Souvenez-vous quand même du début : faux raccord sur faux raccord, mise en abyme dans l'abyme, génie d'inventivité cinématographique à tous les étages qui malgré l'absence de Sam Neill au tableau d'affichage nous laissa espérer un numéro II encore plus fou que le I (à l'image des saga références Terminator, Predator, Leprechaun). Il y a cette gosse de riche (Camilla Belle, qui quelques années plus tard justifierait son nom de famille, pur glow up, avant de le biffer sans prévenir) qui se fait grailler par une petite meute de mini dinosaures affamés et surexcités sur la plage d'une île déserte où ses parents sirotent des olives vertes au pied d'un yacht indécent. Le hurlement que pousse la mère en découvrant la mort ultraviolente de sa fillette chérie dans un bain de sang digne de la Cène, avec 13 mini dinos à la place des apôtres, arborant tous des bretelles, un sourire narquois et un œil mi-clos de plaisir, arborant surtout chacun un organe de la gosse encore pendu au coin des lèvres, se fond au mixage avec l'arrivée stridente d'une rame de métro new-yorkaise sous les yeux hagards d'un Jeff Goldblum (qui, tel Lucho Gonzalez à la mi-temps d'OM-Rennes, prend le contrôle du ballon pour ce deuxième opus), surpris par la caméra du maître Spielberg en plein bâillement au-devant d'une autre plage déserte sertie de cocotiers dont il s'avère qu'elle n'est qu'une vulgaire publicité placardée derrière lui au mur du tromé. Cette diablerie d'introduction (pour rappel, on a déjà raconté comment l'un d'entre nous l'a ratée par la faute de son grand frère intellectuellement limité et surnommé Glu3, dans notre article sur Matrix, lisez ça si c'est pas déjà fait : c'est toujours vrai et la réalité depuis ne nous a pas donné tort), cette diablerie d'intro donc nous a scotchés et fait croire que tonton Spielberg affichait la même grinta que pour le 1er film du nom, ou que Lucho Gonzalez offrant la ligue 1 et son trophée, l'Hexagone, à toute la cité phocéenne, à Mamadou Niang, à feu Pape Diouf (RIP, à jamais dans nos cœurs, aux côtés de Ghandi et de Malcolm X), enfin bref à toute la planète Mars'eille, à l'issue d'un match mémorable, le 5 mai 2010 (date tatouée sur nos butts).
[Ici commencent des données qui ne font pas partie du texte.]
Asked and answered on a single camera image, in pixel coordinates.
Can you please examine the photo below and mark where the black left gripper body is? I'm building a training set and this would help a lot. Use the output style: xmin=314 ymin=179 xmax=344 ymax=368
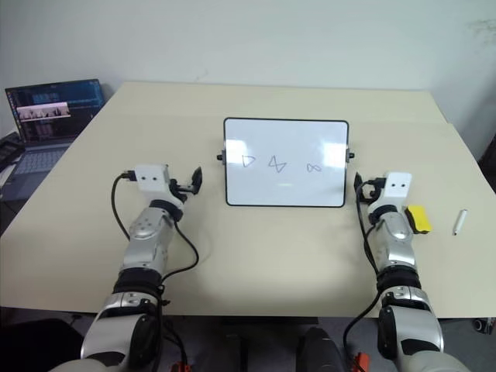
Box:
xmin=168 ymin=177 xmax=195 ymax=203

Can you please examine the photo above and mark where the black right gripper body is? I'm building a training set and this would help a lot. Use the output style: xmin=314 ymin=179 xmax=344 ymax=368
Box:
xmin=358 ymin=177 xmax=386 ymax=205

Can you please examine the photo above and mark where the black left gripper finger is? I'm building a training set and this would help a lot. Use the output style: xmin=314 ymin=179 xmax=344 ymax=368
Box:
xmin=191 ymin=166 xmax=205 ymax=195

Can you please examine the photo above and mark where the yellow and black eraser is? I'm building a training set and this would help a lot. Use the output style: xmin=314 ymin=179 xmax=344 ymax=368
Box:
xmin=405 ymin=204 xmax=432 ymax=236

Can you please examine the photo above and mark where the black-framed whiteboard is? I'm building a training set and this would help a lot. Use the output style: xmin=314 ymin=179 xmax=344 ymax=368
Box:
xmin=215 ymin=117 xmax=356 ymax=209

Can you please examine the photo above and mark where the white marker pen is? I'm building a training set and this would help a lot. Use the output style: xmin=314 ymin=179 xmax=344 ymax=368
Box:
xmin=452 ymin=208 xmax=468 ymax=236

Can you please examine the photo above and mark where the open laptop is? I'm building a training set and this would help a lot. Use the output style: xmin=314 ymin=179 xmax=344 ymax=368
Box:
xmin=0 ymin=78 xmax=107 ymax=201

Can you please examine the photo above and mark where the dark rounded shape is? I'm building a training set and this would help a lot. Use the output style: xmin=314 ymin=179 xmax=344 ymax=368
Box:
xmin=301 ymin=326 xmax=346 ymax=372

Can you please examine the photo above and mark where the black table base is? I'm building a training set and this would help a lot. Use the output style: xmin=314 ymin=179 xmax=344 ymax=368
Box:
xmin=219 ymin=316 xmax=319 ymax=372

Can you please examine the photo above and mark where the black caster wheel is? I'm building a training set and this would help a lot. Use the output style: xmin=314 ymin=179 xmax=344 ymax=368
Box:
xmin=474 ymin=317 xmax=496 ymax=335

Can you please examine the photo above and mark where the black desk device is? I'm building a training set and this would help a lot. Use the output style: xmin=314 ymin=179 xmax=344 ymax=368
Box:
xmin=0 ymin=131 xmax=25 ymax=172

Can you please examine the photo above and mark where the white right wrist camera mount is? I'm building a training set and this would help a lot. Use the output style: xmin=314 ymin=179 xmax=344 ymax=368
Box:
xmin=382 ymin=171 xmax=413 ymax=204

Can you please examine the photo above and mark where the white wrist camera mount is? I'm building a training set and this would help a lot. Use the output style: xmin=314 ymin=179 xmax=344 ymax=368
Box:
xmin=382 ymin=171 xmax=413 ymax=204
xmin=133 ymin=164 xmax=171 ymax=194

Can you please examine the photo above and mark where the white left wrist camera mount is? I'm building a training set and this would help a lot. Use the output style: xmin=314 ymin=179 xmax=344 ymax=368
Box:
xmin=133 ymin=164 xmax=171 ymax=194

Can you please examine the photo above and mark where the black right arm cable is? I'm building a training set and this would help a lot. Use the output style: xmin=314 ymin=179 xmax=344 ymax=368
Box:
xmin=342 ymin=177 xmax=388 ymax=354

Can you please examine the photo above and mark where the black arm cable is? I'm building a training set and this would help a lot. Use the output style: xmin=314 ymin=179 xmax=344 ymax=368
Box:
xmin=111 ymin=169 xmax=200 ymax=308
xmin=342 ymin=177 xmax=388 ymax=354

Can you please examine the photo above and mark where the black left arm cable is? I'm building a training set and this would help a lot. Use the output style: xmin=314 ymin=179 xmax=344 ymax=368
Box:
xmin=111 ymin=169 xmax=200 ymax=308

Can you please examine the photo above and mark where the dark object at wall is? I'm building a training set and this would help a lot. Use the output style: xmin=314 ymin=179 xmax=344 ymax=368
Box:
xmin=477 ymin=130 xmax=496 ymax=174
Après ça, le film retombe malgré Julianne Moore et Richard Schiff, la première adorable et l'autre à croquer, jusqu'à toucher le fond de la filmographie spielbergienne lors d'une séquence affligeante et absurde où la fille du personnage de Goldblum se tire des pattes d'une petite bande de racailles vélociraptors en les envoyant valdinguer lors d'un entraînement improvisé d'aerobic : on en chiale encore. On passera sur Pete Postlewaithe, fraîchement auréolé de l'Oscar pour son interprétation de Ghandi dans le film éponyme de Richard Attenborough qui lui donne ici la réplique, et qui incarne un chasseur de t-rex chevronné un peu pesant ; on passera sur Vince Vaughn alors dans le creux de la vague et qui n'avait pas encore fait la connaissance de Will Ferrell et de sa bande ; on passera aussi sur l'arrivée des dinos en gare de la Ciotat à la fin du film, qui s'avère déceptive.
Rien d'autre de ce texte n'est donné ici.